Por lo tanto, no alimento la menor duda acerca del valor de Centauro como una obra que al mismo tiempo que ejemplifica con fidelidad las maneras narrativas de John Updike -las virtudes y las servidumbres del Updike de la primera etapa-, se aparta un buen trecho del camino real que a lo largo de una cuarentena de títulos le llevarían a erigirse en el novelista por excelencia de la domesticidad norteamericana, el que con mayor profundidad ha analizado los conflictos y evolución de la pareja liberal, esto es, de la familia, y la transformación de sus esquemas sociales y morales al ritmo de los acontecimientos históricos que a su vez han modificado la sociedad desde el ya lejano mandato de Kennedy al de Bush.

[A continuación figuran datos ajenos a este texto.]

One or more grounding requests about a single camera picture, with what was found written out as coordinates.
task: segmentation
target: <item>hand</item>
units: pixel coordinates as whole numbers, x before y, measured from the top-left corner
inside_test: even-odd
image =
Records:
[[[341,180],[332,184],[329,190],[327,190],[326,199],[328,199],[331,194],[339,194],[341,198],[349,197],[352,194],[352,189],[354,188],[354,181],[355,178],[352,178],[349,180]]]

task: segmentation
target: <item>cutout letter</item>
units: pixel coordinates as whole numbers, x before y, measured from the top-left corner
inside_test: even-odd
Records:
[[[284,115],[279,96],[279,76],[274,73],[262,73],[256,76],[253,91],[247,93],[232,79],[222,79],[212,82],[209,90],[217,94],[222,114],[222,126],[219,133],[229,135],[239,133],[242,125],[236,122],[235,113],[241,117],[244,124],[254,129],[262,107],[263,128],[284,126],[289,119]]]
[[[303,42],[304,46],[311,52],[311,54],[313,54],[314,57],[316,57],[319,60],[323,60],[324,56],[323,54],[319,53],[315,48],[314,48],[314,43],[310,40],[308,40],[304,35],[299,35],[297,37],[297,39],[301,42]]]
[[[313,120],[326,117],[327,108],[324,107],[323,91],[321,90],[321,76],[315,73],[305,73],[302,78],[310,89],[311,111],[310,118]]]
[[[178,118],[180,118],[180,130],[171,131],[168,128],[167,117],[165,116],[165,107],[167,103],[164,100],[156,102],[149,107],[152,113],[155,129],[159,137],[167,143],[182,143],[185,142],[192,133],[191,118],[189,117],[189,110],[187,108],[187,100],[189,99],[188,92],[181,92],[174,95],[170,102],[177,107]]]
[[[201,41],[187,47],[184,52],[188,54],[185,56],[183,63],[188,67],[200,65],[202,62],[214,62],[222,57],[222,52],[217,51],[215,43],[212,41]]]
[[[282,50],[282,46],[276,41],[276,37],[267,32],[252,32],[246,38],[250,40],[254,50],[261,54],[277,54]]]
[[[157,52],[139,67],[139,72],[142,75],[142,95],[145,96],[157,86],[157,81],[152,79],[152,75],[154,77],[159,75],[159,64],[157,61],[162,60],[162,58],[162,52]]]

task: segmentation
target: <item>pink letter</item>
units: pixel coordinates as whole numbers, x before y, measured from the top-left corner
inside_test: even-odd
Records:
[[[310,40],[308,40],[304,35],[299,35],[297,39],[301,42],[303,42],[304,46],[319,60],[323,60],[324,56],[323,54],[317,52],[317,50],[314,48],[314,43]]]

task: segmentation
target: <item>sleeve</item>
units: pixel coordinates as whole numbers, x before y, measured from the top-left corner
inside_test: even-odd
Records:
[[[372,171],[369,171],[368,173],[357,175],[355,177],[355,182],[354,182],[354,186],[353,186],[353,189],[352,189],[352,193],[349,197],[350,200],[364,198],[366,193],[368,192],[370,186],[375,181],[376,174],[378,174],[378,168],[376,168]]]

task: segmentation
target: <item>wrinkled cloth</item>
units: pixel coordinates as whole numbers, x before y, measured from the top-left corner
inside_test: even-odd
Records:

Updike no ha vuelto a servirse de la mitología griega como soporte, quizá porque ha sido precisamente él, junto con Saul Bellow, quien de manera convincente ha creado una simbología no codificada del individuo moderno en una sociedad lastrada por la violencia, la dureza y el vacío espiritual, que lo perturba. En tanto que cronista veraz de esa confrontación trascendental, molesta e inquietante, John Updike es soberbio y, aunque sólo fuera por eso, habría que leer sus obras de ficción con interés y respeto.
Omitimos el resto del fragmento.